Is this more like "After this change boot clocks that are unused get
turned off"?

> because the logic to turn off unused clocks has already run during
> late_initcall_sync(). Adding sync_state() support also makes sure these
> unused boot clocks are turned off once all the consumers have probed.
>
> Signed-off-by: Saravana Kannan <saravanak@xxxxxxxxxx>
> ---
> drivers/clk/clk.c | 84 +++++++++++++++++++++++++++++++++++-
> include/linux/clk-provider.h | 1 +
> 2 files changed, 84 insertions(+), 1 deletion(-)
>
> diff --git a/drivers/clk/clk.c b/drivers/clk/clk.c
> index d6301a3351f2..cd07f4d1254c 100644
> --- a/drivers/clk/clk.c
> +++ b/drivers/clk/clk.c
> @@ -72,6 +72,8 @@ struct clk_core {
> unsigned long flags;
> bool orphan;
> bool rpm_enabled;
> + bool need_sync;
> + bool boot_enabled;

Nothing wrong with this patch but we really should document struct
clk_core!

> unsigned int enable_count;
> unsigned int prepare_count;
> unsigned int protect_count;
> @@ -1215,6 +1217,15 @@ static void __init clk_unprepare_unused_subtree(struct clk_core *core)
> hlist_for_each_entry(child, &core->children, child_node)
> clk_unprepare_unused_subtree(child);
>
> + /*
> + * Orphan clocks might still not have their state held if one of their
> + * ancestors hasn't been registered yet.
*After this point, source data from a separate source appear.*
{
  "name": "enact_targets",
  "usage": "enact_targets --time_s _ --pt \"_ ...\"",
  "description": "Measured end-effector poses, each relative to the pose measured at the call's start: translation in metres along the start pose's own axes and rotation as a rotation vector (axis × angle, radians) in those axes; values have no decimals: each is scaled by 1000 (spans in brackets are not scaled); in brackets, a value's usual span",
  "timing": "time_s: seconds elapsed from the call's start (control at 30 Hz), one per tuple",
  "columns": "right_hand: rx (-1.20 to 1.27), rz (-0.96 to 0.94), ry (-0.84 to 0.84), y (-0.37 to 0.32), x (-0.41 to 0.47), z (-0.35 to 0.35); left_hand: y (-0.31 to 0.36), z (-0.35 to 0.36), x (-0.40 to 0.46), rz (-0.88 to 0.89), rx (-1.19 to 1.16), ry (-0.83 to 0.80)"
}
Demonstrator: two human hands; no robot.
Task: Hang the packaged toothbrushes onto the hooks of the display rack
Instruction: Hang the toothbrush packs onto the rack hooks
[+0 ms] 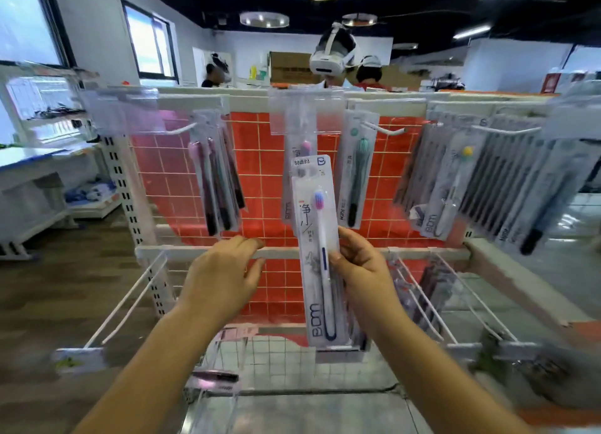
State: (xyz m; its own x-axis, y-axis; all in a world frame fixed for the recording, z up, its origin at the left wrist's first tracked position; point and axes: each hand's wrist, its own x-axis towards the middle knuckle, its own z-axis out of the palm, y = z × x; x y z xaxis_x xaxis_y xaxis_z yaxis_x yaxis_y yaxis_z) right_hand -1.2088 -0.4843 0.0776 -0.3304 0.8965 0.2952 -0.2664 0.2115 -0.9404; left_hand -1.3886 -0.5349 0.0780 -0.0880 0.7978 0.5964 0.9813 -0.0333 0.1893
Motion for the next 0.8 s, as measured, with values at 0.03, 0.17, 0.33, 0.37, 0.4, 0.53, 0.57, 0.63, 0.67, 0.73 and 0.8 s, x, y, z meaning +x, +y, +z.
enact_targets --time_s 0.03,0.17,0.33,0.37,0.4,0.53,0.57,0.63,0.67,0.73,0.8 --pt "-4 3 6 -1 -1 -6 4 3 1 3 10 -4" --pt "-31 12 6 -5 -6 -31 23 12 5 11 4 -19" --pt "-28 30 43 -12 -7 -66 50 24 10 58 20 -19" --pt "-26 32 54 -14 -7 -73 56 27 11 67 22 -19" --pt "-30 31 67 -15 -7 -80 63 29 12 73 16 -28" --pt "-38 30 108 -20 -8 -110 90 39 14 87 -17 -91" --pt "-40 25 115 -21 -9 -116 95 42 16 102 -14 -88" --pt "-33 9 127 -24 -9 -130 107 45 19 132 -3 -89" --pt "-18 3 132 -25 -9 -136 112 47 21 135 -1 -96" --pt "20 11 143 -26 -11 -148 122 50 24 134 -3 -107" --pt "56 36 154 -25 -13 -159 131 53 23 86 -52 -112"
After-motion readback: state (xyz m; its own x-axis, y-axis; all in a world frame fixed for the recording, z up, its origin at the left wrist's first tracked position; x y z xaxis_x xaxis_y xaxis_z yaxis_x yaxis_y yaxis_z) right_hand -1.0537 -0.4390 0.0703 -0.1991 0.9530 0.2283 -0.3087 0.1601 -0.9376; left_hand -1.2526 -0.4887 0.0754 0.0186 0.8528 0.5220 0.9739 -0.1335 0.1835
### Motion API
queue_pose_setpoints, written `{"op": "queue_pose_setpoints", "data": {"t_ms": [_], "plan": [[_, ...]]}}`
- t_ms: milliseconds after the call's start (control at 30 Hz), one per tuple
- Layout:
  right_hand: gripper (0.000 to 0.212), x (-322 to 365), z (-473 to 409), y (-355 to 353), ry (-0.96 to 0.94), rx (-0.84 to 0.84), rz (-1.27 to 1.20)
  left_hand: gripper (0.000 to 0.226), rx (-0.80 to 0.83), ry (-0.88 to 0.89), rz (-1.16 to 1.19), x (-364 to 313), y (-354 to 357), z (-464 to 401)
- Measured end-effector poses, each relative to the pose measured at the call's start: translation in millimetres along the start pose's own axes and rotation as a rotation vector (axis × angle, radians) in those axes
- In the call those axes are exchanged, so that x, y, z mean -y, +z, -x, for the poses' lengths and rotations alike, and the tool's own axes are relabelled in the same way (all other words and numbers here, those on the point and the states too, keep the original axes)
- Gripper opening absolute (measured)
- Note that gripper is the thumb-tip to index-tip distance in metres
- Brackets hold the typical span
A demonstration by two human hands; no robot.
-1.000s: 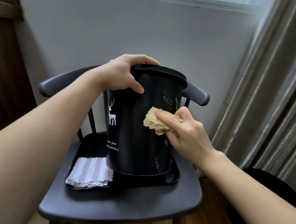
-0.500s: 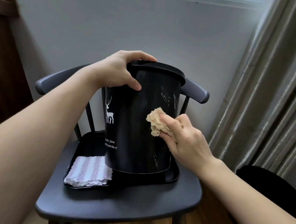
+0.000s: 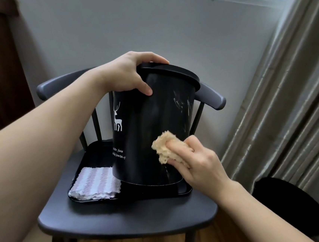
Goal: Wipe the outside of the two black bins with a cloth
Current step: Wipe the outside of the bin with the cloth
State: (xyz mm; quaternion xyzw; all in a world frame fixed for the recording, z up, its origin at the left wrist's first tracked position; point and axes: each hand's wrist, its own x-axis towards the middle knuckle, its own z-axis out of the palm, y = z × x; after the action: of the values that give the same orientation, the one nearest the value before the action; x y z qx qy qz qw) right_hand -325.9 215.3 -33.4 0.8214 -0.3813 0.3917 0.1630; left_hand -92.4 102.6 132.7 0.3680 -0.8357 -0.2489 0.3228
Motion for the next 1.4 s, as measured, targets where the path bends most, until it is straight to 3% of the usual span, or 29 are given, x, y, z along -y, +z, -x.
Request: {"op": "queue_pose_setpoints", "data": {"t_ms": [133,333,500,600,767,967,1133,1333,1400], "plan": [[0.028,1.9,21.9,3.8,-0.067,0.109,-0.058,0.077,0.003,0.002,0.013,-1.6,0.7,0.7],[0.029,-6.4,-1.6,-0.8,0.076,-0.074,-0.009,0.077,-0.006,-0.010,-0.012,-2.4,1.2,1.2],[0.024,-0.9,34.5,5.6,-0.164,0.141,-0.003,0.077,-0.008,-0.029,-0.011,-5.7,2.2,2.6],[0.023,-2.3,39.2,8.2,-0.188,0.152,0.004,0.077,-0.006,-0.047,-0.018,-7.9,2.6,3.5],[0.031,-6.3,27.3,8.8,0.074,-0.036,-0.061,0.075,-0.018,-0.082,-0.041,-12.2,3.3,6.5],[0.051,-0.3,25.5,9.3,0.307,0.025,-0.118,0.066,-0.129,-0.157,-0.333,-18.4,14.6,-0.2],[0.020,7.8,22.6,11.5,0.422,0.006,-0.200,0.064,-0.133,-0.176,-0.373,-22.9,18.1,-0.5],[0.017,10.1,19.7,4.4,0.396,0.030,-0.290,0.065,-0.131,-0.180,-0.327,-25.3,16.8,3.7],[0.020,7.4,13.8,0.5,0.379,-0.029,-0.304,0.064,-0.132,-0.179,-0.325,-26.6,16.6,4.0]]}}
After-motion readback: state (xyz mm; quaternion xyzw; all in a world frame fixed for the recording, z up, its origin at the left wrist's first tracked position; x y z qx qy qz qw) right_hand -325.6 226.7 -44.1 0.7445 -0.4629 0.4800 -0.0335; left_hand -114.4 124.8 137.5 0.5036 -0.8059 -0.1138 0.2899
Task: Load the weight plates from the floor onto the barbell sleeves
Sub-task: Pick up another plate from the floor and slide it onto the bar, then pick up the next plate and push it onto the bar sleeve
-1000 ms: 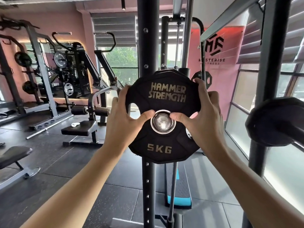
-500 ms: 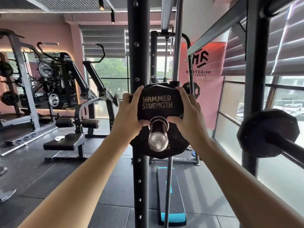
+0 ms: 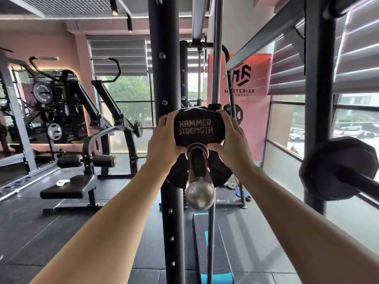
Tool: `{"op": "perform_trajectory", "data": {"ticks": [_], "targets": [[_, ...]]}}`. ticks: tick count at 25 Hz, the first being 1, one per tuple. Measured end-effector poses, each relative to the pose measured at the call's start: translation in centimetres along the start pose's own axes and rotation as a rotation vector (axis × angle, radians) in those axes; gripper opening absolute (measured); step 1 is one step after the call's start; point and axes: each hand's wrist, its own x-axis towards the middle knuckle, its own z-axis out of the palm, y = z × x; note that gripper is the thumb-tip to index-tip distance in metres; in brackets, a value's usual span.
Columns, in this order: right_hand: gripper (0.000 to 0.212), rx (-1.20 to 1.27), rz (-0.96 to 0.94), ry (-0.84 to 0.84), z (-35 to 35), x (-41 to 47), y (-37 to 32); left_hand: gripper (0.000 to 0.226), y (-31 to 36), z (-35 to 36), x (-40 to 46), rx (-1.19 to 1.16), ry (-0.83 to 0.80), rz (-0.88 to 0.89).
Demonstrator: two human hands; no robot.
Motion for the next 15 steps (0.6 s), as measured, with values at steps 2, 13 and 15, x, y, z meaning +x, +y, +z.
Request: {"op": "perform_trajectory", "data": {"ticks": [2,13,15], "targets": [[0.097,-0.018,-0.004,-0.008,0.5,0.8,0.2,0.104,-0.3,0.5,0.6,-0.021,-0.002,-0.023],[0.088,-0.073,0.08,-0.086,0.2,1.6,-0.4,0.098,-1.0,0.8,2.4,-0.029,-0.114,-0.063],[0.081,-0.064,0.094,-0.115,-0.9,1.2,-0.9,0.092,-0.4,-0.1,2.5,-0.049,-0.192,-0.1]]}}
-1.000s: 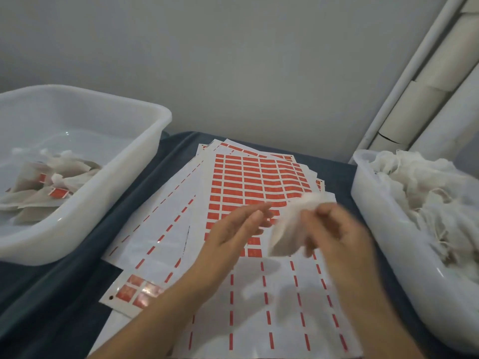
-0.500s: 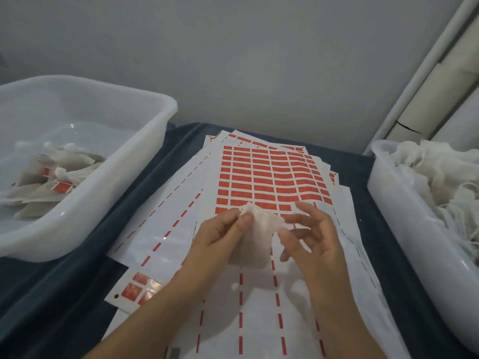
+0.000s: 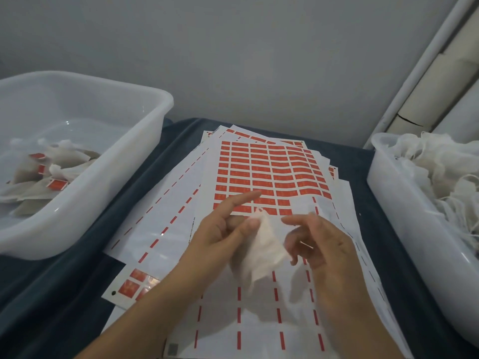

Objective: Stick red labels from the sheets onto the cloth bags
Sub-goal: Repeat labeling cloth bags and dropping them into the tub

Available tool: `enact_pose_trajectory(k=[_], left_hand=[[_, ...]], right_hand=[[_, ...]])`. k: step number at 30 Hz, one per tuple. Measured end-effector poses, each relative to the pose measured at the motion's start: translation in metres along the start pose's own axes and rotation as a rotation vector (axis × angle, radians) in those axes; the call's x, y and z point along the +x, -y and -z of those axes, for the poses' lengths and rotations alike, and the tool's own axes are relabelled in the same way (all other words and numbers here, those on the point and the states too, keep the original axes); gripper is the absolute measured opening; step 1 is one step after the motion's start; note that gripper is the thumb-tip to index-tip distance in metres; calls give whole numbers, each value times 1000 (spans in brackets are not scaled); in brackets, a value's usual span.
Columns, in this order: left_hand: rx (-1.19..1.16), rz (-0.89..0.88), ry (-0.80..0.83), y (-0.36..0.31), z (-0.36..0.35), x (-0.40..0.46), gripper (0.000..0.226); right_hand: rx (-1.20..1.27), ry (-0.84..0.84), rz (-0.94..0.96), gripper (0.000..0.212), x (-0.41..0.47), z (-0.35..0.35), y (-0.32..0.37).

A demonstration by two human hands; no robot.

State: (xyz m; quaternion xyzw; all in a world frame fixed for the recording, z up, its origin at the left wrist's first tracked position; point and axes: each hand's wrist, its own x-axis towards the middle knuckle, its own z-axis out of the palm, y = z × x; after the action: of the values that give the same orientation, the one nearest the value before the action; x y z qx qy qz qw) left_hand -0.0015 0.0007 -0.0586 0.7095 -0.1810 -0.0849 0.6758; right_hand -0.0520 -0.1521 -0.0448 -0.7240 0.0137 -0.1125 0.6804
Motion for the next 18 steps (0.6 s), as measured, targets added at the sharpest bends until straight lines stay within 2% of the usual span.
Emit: enact_pose_trajectory(k=[2, 4, 7, 9, 12, 15, 18], left_hand=[[-36, 31, 129, -2, 0, -2, 44], [-96, 77, 257, -5, 1, -5, 49], [-198, 133, 372, -8, 2, -7, 51], [-243, 150, 393, -8, 4, -6, 49], [-297, 182, 421, -9, 6, -6, 49], [-306, 220, 364, -10, 1, -2, 34], [-201, 272, 258, -9, -5, 3, 19]], right_hand=[[7, 37, -32, 26, -1, 0, 0], [-96, 75, 12, 32, -3, -3, 0], [-140, 203, 32, 28, -5, -5, 1], [-105, 216, 30, 23, -4, -4, 2], [-107, 134, 49, 16, -5, -3, 0], [-187, 26, 86, 14, -4, -2, -2], [-294, -38, 167, 12, -4, 0, -4]])
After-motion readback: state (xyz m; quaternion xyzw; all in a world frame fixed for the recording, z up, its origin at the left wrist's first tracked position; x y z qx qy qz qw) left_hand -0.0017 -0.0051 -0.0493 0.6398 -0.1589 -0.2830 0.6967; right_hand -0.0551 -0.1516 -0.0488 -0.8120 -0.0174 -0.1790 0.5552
We don't want to turn off
> + * these orphan clocks now as they will be turned off later when their
> + * device gets a sync_state() call.
> + */
> + if (dev_has_sync_state(core->dev))
> + return;
> +
> if (core->prepare_count)
> return;
>
> @@ -1246,6 +1257,15 @@ static void __init clk_disable_unused_subtree(struct clk_core *core)
> hlist_for_each_entry(child, &core->children, child_node)
> clk_disable_unused_subtree(child);
>
> + /*
> + * Orphan clocks might still not have their state held if one of their
> + * ancestors hasn't been registered yet. We don't want to turn off
> + * these orphan clocks now as they will be turned off later when their
> + * device gets a sync_state() call.
> + */
> + if (dev_has_sync_state(core->dev))

Do we need to inject this logic here? Maybe it would be better to up the
prepare/enable count (by two?) at clk registration time if
dev_has_sync_state() and the clk is a boot clk. Then the unused logic
wouldn't need to change and it could still decrement the count. Or we
could set the flag CLK_IGNORE_UNUSED if dev_has_sync_state and then we
know it doesn't run the disable unused logic. With the flag we could
increment by one instead of two.

Thinking some more about it, if we reuse the prepare/enable count then
we allow clk consumers to decrement the count during boot more than the
number of times they incremented it. That would be bad, and quite
annoying to debug. Ideally we prevent that somehow but then I wonder if
keeping the clk enabled throughout boot is correct. What do we do if
drivers really need to turn off the clk during their driver probe
because they can't have the clk on during a hardware reset? If we bump
up the count at registration time they won't be able to do that, unless
they somehow know that the clk is on at boot and then disable the proper
amount.

> + return;
> +
> if (core->flags & CLK_OPS_PARENT_ENABLE)
> clk_core_prepare_enable(core->parent);
>
> @@ -1319,6 +1339,38 @@ static int __init clk_disable_unused(void)
> }
> late_initcall_sync(clk_disable_unused);
>
> +static void clk_unprepare_disable_dev_subtree(struct clk_core *core,
> + struct device *dev)

const dev?

> +{
> + struct clk_core *child;
> +
> + lockdep_assert_held(&prepare_lock);
> +
> + hlist_for_each_entry(child, &core->children, child_node)
> + clk_unprepare_disable_dev_subtree(child, dev);
> +
> + if (core->dev != dev || !core->need_sync)
> + return;
> +
> + clk_core_disable_unprepare(core);

Maybe invert the logic

if (core->dev == dev && core->need_sync)
clk_core_disable_unprepare(core);

Also, this is recursing the tree down to the leaves and then back up to
the root. Is there any way we can traverse the tree once, preferably not
recursively? I always worry that the stack is eaten up by clk traversal
logic.

> +}
> +
> +void clk_sync_state(struct device *dev)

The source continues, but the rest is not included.